Meeting People


ago
5 min
34
readings
1
Finalist
Jury
I was running late for my date with Kat. No good reason for it, either. I just stood in the shower way too long thinking about how much I was dreading and looking forward to finally meeting her.
You've gotta meet people, my cousin keeps telling me.
I have been meeting people. Not just Kat, but Sarai and Marissa and Priya . . . It hasn't gone much further than meeting people, yet. I've got the apps, the profiles, a list of go-to questions to get things started, the messages that always have to be just so funny, but end up feeling just so . . .
I was nervous. (Don't be too hopeful. Don't be too cynical. Don't worry. That was my cousin's voice living in my head.) So Kat was getting text after text.
On my way
Just got into Fruitvale station
At Lake Merritt
The train was above ground. I still had reception. Kat was seeing my texts, but it wasn't until the doors had just closed on West Oakland station that she got back to me.
Sorry, but I have to cancel. Honestly just not feeling it.
Maybe a little noise escaped my mouth without me meaning to, because the terrier sitting a couple seats behind me gave me a sharp yap. ("Mind your business," his owner shushed him, holding him tight in the bag on her lap. She was cute, I noticed.)

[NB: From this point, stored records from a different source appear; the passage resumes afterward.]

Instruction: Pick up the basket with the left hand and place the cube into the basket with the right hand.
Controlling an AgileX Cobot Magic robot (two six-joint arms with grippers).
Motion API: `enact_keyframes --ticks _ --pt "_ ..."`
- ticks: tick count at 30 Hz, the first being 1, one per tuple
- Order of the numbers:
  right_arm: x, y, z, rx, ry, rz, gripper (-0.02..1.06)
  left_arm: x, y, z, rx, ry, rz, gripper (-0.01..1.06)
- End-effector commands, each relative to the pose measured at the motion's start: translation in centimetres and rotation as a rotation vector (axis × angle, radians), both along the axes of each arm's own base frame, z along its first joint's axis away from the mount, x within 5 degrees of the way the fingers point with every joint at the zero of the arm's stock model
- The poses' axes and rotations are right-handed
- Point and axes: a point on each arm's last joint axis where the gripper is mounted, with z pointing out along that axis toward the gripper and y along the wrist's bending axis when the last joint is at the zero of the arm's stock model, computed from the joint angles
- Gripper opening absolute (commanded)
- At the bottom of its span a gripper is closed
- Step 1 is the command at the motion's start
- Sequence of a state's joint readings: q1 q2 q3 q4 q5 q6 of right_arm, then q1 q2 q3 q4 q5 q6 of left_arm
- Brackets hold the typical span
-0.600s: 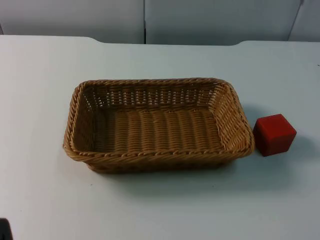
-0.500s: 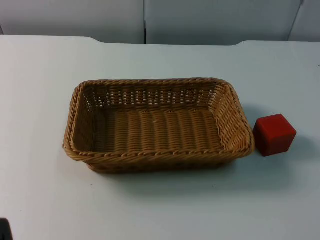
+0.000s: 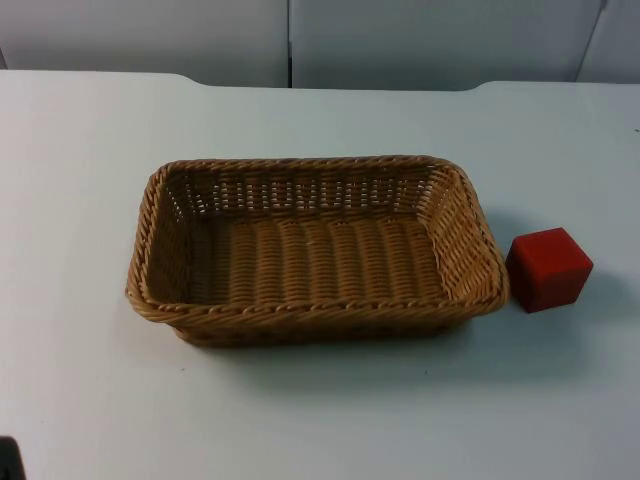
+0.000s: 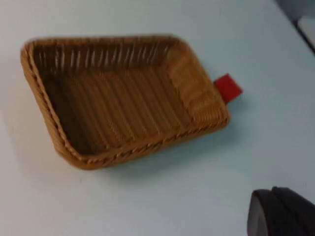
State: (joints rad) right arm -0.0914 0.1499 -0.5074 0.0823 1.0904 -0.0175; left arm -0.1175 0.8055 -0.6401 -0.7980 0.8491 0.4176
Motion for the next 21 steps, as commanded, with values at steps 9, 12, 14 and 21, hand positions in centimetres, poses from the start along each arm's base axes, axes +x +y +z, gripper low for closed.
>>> enact_keyframes --ticks 9,12,14,21 --pt "0.0 0.0 0.1 -0.002 -0.018 0.001 0.02 12.9 -1.9 -4.1 0.045 0.274 -0.087 0.53" --pt "0.0 0.0 0.1 -0.002 -0.018 0.001 0.02 16.8 -2.1 -5.7 0.075 0.290 -0.060 0.68" --pt "0.0 0.0 0.1 -0.002 -0.018 0.001 0.02 17.8 -2.1 -6.3 0.100 0.290 -0.052 0.68" --pt "0.0 0.0 0.1 -0.002 -0.018 0.001 0.02 22.6 -1.4 -11.9 0.265 0.393 -0.023 0.68"
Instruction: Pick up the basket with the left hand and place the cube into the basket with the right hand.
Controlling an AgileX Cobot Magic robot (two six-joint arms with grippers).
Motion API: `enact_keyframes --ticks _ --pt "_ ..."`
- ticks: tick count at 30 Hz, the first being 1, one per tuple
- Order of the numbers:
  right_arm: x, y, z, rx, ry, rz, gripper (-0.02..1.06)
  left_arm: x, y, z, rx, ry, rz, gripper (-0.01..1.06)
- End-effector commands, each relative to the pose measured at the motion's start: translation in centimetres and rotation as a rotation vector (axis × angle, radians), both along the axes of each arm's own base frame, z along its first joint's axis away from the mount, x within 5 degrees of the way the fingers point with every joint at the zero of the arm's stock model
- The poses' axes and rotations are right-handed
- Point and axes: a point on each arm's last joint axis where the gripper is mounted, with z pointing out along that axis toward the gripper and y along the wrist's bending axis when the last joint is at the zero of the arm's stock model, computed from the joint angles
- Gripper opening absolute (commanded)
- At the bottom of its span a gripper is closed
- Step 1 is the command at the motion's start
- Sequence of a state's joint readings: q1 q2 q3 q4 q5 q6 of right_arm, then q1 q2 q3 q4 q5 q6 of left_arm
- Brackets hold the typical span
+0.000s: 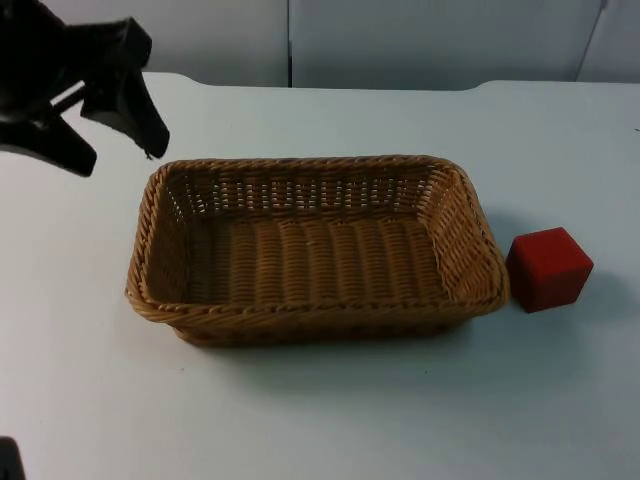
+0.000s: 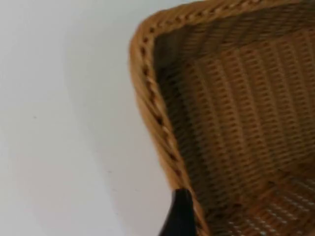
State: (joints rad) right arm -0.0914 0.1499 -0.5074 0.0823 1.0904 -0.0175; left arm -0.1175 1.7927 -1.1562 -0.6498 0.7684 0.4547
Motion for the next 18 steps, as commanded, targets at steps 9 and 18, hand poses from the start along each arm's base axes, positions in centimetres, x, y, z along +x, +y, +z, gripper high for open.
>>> enact_keyframes --ticks 9,18 --pt "0.0 0.0 0.1 -0.002 -0.018 0.001 0.02 2.5 -0.1 -7.2 0.066 0.141 -0.011 0.68" --pt "0.0 0.0 0.1 -0.002 -0.018 0.001 0.02 2.9 -0.6 -9.0 0.010 0.159 0.021 -0.01"
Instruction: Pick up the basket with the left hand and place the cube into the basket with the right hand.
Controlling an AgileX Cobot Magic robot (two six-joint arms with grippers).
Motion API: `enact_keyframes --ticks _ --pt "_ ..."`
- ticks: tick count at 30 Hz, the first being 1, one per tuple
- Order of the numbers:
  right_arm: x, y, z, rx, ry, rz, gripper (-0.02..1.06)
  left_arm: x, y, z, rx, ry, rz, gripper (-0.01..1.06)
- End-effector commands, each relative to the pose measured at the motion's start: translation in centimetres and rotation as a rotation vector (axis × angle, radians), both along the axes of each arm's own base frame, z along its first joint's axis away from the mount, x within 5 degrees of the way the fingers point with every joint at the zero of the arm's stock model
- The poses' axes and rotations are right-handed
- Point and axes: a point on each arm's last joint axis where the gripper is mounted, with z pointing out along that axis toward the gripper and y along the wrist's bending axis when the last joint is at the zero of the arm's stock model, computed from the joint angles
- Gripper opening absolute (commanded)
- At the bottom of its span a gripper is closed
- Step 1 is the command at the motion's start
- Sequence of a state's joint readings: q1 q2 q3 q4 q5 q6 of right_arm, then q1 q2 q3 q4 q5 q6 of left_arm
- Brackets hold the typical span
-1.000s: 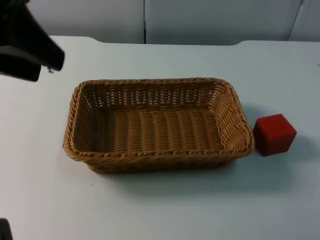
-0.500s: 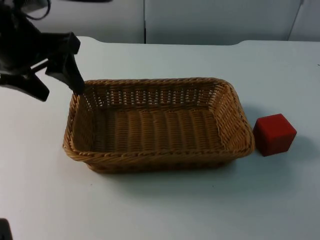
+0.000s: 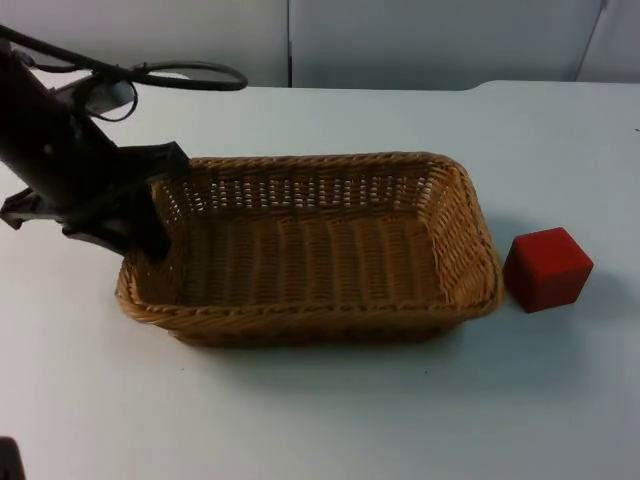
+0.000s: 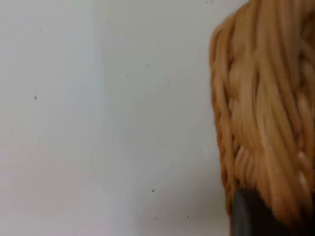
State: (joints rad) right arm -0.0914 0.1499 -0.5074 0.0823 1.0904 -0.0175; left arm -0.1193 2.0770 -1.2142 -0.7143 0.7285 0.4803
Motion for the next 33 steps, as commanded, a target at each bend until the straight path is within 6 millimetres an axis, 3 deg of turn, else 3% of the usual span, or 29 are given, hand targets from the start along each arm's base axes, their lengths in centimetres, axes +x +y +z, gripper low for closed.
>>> enact_keyframes --ticks 1,8,17,33 --pt "0.0 0.0 0.1 -0.002 -0.018 0.001 0.02 0.4 0.0 -0.1 0.021 -0.033 -0.010 0.00" --pt "0.0 0.0 0.1 -0.002 -0.018 0.001 0.02 0.7 0.3 1.1 0.025 -0.087 0.020 0.00" --pt "0.0 0.0 0.1 -0.002 -0.018 0.001 0.02 0.7 3.1 3.7 -0.054 -0.070 0.126 0.00" --pt "0.0 0.0 0.1 -0.002 -0.018 0.001 0.02 -0.2 2.7 8.6 -0.158 -0.139 0.140 0.00"
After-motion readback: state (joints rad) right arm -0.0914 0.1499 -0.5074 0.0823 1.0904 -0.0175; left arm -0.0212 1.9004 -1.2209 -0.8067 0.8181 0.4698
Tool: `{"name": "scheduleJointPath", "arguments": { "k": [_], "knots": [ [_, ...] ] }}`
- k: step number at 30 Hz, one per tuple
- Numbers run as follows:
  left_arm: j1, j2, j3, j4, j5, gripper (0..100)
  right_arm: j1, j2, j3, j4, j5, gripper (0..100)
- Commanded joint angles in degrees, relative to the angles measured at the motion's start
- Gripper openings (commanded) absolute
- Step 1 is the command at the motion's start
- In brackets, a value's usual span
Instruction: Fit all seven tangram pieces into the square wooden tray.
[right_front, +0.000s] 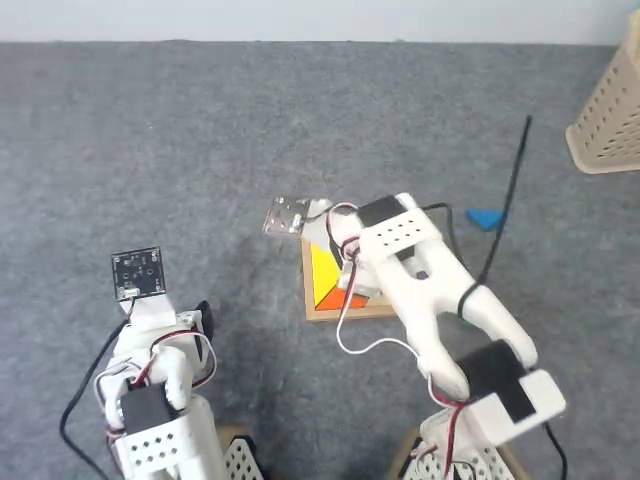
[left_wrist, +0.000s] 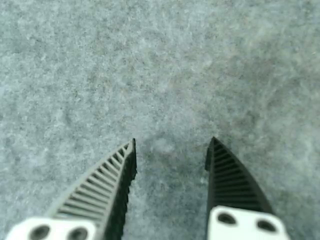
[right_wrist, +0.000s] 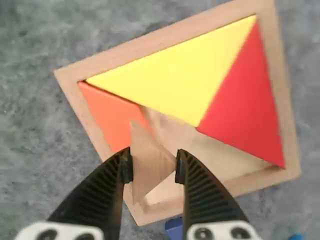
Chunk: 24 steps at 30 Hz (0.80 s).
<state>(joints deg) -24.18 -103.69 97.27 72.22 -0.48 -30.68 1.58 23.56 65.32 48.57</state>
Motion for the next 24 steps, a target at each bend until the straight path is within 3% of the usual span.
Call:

I looked from my phone to the other riders, as if they could see this, too.
It was a light crowd for the weekend, only a dozen or so folks and most of them looking at their own phones, with only a few exceptions.
There was the cute girl with her dog. There were two women chatting quietly with brightly wrapped birthday presents on their laps. The only person standing was a cyclist in a full spandex warrior outfit hovering close to their bike next to the doors. An old man was happily snacking from a big bag of pepperoni on one knee and a bag of shredded mozzarella from the other, occasionally washing it all down with something in a metal bottle and smiling.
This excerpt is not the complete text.